Im oberen Teil des Brimstone Canyons war ich bisher noch nicht, doch konnte ich auf der Wanderung zum Brimstone Arch einen Eindruck von der Gegend gewinnen. Sie ist unübersichtlich und die Orientierung ist nicht ganz einfach. Hier ist besagter Fotograf dann in Schwierigkeiten geraten. Er zwängte sich weiter und tiefer durch enge Spalten als er es hätte tun sollen. Dann saß er fest, was durchaus wörtlich gemeint ist. Da niemand wußte wohin er aufgebrochen war, dauerte es acht (!) Tage bis eine Hundestaffel ihn fand, völlig dehydratisiert, aber lebend.

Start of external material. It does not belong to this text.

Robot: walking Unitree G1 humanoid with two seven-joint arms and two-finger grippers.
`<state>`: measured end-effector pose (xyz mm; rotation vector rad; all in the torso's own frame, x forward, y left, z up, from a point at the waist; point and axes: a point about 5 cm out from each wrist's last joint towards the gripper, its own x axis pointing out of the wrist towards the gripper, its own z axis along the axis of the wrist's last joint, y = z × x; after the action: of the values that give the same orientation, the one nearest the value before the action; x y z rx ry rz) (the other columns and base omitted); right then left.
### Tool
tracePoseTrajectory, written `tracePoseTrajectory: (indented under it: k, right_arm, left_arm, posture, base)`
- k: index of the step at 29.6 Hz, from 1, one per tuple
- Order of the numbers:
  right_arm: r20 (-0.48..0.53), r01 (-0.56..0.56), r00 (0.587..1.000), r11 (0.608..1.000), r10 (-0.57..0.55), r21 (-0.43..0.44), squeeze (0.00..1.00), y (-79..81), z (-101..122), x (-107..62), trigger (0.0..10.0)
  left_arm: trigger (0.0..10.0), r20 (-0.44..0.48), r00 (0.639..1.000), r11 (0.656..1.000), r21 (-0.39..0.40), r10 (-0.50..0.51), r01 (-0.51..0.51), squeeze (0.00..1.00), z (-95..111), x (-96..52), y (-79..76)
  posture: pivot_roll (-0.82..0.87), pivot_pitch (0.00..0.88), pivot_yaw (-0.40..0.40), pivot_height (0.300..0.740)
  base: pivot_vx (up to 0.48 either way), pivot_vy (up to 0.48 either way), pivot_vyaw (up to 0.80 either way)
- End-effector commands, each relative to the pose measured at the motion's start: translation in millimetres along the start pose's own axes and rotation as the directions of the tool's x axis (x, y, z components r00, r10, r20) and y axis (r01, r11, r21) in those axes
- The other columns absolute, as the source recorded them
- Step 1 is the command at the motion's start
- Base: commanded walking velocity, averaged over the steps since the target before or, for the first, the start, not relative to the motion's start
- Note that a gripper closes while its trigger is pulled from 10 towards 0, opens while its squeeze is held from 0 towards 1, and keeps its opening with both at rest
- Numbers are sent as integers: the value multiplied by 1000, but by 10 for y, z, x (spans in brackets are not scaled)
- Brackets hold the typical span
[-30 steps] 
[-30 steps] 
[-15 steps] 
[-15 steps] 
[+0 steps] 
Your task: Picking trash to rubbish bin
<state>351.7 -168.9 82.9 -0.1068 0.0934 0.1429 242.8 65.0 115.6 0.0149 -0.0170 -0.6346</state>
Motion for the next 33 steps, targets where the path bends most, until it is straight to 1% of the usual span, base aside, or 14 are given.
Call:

Es gibt noch viel mehr Beispiele von Unfällen in der Wildnis, auch richtig gruselige. Lassen wir daher noch einmal das oben erwähnte Faltblatt sprechen: "Life's too short to end it too early. Think it can't happen out there? Think again. The Canyon Country is tough. Isn't that how you wanted it?"

Man ist also immer gut beraten:

Wer sich umsichtig verhält, hat nur noch ein geringes Restrisiko und das nehmen wir ja auch bei anderen Aktivitäten, z.B. dem Autofahren, in Kauf.

Zum Schluss möchte ich Euch noch ein zum Thema passendes Buch empfehlen, das wirklich brillant geschrieben ist. Jon Krakauer: In die Wildnis. Allein nach Alaska. Piper Verlag, 2002.

Ich wünsche Euch allen viel Spaß beim Wandern und ... Don't die out there!